You can also salve your conscience by knowing it's the right thing to do, but I'm not sure to what extent you give a shit about that.


  1. Nice post, Gary. Well said.


    1. Hey, thanks man! Welcome to the site, didn't know you read it. Stop by any time!

  2. As I've gotten older I've grown more libertarian in my political views. I agree wholeheartedly that this kind of decision is just plain wrong. Don't try to force all churches to preform or recognize same sex marriages, but make them legal. This is one issue where I can be proud to be Iowan. "But the people have spoken!" Yeah...who cares. I bet if you took a vote in Mississippi in 1950 (heck probably still today) about banning interracial marriages it would probably pass. That doesn't mean that it's right in a country that purports to be the land of the free and all that.

    I'm personally fed up with the plutocracy that this country has become. I'm going to start my own political party called simply the "Vote Them All Out" party. Lets vote out every single incumbent and reset the whole thing.

    1. I've observed that there are way-way-right Libertarians and way-way-left Libertarians. But they share their core philosophy of, basically, keep the roads paved and the schools open, and after that let the people do what they want if it doesn't hurt anyone. And if that were a cornerstone philosophy of our government, we'd be the most prosperous people in the world. Ah, well. It's too bad "Libertarian" seems to have become a code word for "political whack-job," it truly is.

  3. I often forget how disgusting a perversion it is to use the constitution to codify discrimination. Thanks for the reminder.

    I look forward to the day when these laws are a shameful artifact of the past, sort of like miscegenation laws until the 1960s. When Obama was born in Hawaii, there were still 14 states in the US where his parents' marriage was illegal. But, since none of those laws were written into state constitutions, I'm afeared dismantling this constitutional discrimination will take more than a case before the supreme court.

    1. Have hope, O Cranky one. The SCOTUS loves big cases like these, than can overturn a state constitution.
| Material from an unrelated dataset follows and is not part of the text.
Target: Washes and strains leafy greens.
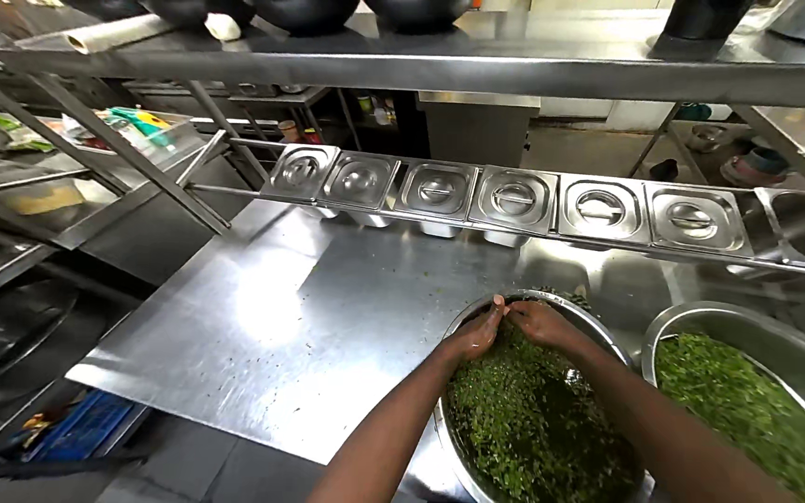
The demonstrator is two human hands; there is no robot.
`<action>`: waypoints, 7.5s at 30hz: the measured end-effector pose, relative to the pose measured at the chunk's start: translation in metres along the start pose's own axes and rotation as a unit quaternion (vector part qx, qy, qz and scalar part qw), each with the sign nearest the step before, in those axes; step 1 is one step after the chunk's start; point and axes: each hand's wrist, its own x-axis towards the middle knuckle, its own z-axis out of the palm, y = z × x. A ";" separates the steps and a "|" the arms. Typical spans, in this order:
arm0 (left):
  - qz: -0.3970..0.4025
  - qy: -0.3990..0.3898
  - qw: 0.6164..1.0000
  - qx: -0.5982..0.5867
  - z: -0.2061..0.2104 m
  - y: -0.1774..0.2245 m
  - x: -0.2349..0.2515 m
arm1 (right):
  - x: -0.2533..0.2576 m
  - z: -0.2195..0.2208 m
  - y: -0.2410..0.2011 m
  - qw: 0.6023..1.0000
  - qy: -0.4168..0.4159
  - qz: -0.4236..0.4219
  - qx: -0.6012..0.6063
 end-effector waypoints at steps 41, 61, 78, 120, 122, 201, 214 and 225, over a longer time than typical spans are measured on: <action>-0.072 -0.010 0.995 -0.068 0.038 -0.019 -0.025 | -0.019 -0.001 0.022 0.998 -0.062 -0.009 -0.009; -0.084 -0.059 0.991 -0.083 0.048 -0.011 -0.038 | -0.034 0.002 0.041 0.997 -0.078 0.015 -0.009; -0.088 -0.077 0.987 -0.114 0.057 -0.020 -0.039 | -0.055 0.006 0.054 0.997 -0.069 0.031 0.012; -0.149 -0.138 0.972 -0.119 0.106 -0.002 -0.075 | -0.135 0.042 0.048 0.983 -0.127 0.131 0.006; -0.150 -0.145 0.971 -0.120 0.110 -0.001 -0.075 | -0.139 0.043 0.045 0.982 -0.129 0.138 0.005; -0.079 0.064 0.991 0.085 -0.002 0.024 -0.033 | -0.028 -0.001 0.017 0.990 0.070 0.040 0.114; -0.158 -0.003 0.986 0.061 0.014 0.006 -0.025 | -0.016 0.018 0.014 0.992 -0.099 0.027 0.071; -0.223 -0.088 0.971 -0.015 0.033 0.006 -0.059 | -0.045 0.049 0.019 0.972 -0.187 0.050 0.132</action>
Maybe someone (Grange, you listening, buddy?) will bring a thoughtful challenge to one of these laws and things will be set to rights.

      I have two sniff tests to determine if a law is just or not: when there's a law that says basically "X isn't/aren't allowed to do Y", replace X with Jews or Left-Handed people, and if the resultant law sounds fucking ridiculous then it probably is.

  4. I agree with you completely Gary, and I'll add two points:

    1) Gay marriage was already illegal in NC, so this just made it "SUPER ILLEGAL!!!1eleven" Passing laws and especially constitutional amendments is expensive, so in a time when governments are laying off people and trying to conserve every nickel, this is just a shameful waste of money that accomplishes NOTHING.

    2) North Carolina is one of 17 states that had a constitutional amendment that made marriage between different races illegal until 1975. Forget the 60's, this was in my lifetime.

    My favorite quote on this topic is:

    Saying people shouldn't get married because your religion forbids it is like forbidding someone from eating donuts because you're on a diet.

    1. Awesome quote, brother Duggs, and extra points for "super illegal."

  5. I totally agree with you too Gary.. which is why I also agree with and like the idea of splitting the "Legal" portion of marriage having to do with states and laws with the ultra emotional church idea of marriage. Let the churches fight out if they want to allow marriage as part of their religion and religious views.. but for the point of laws, medical rights, child custody, and all of those kinds of issues you need a state sanctioned civil union.

    Also it is my opinion that the 3% of the Jewish vote so coveted is because of the financial backing that goes with that 3%... I could be wrong but that seems to make sense to me. Some groups you covet because of their numbers and others because of what they can do for you.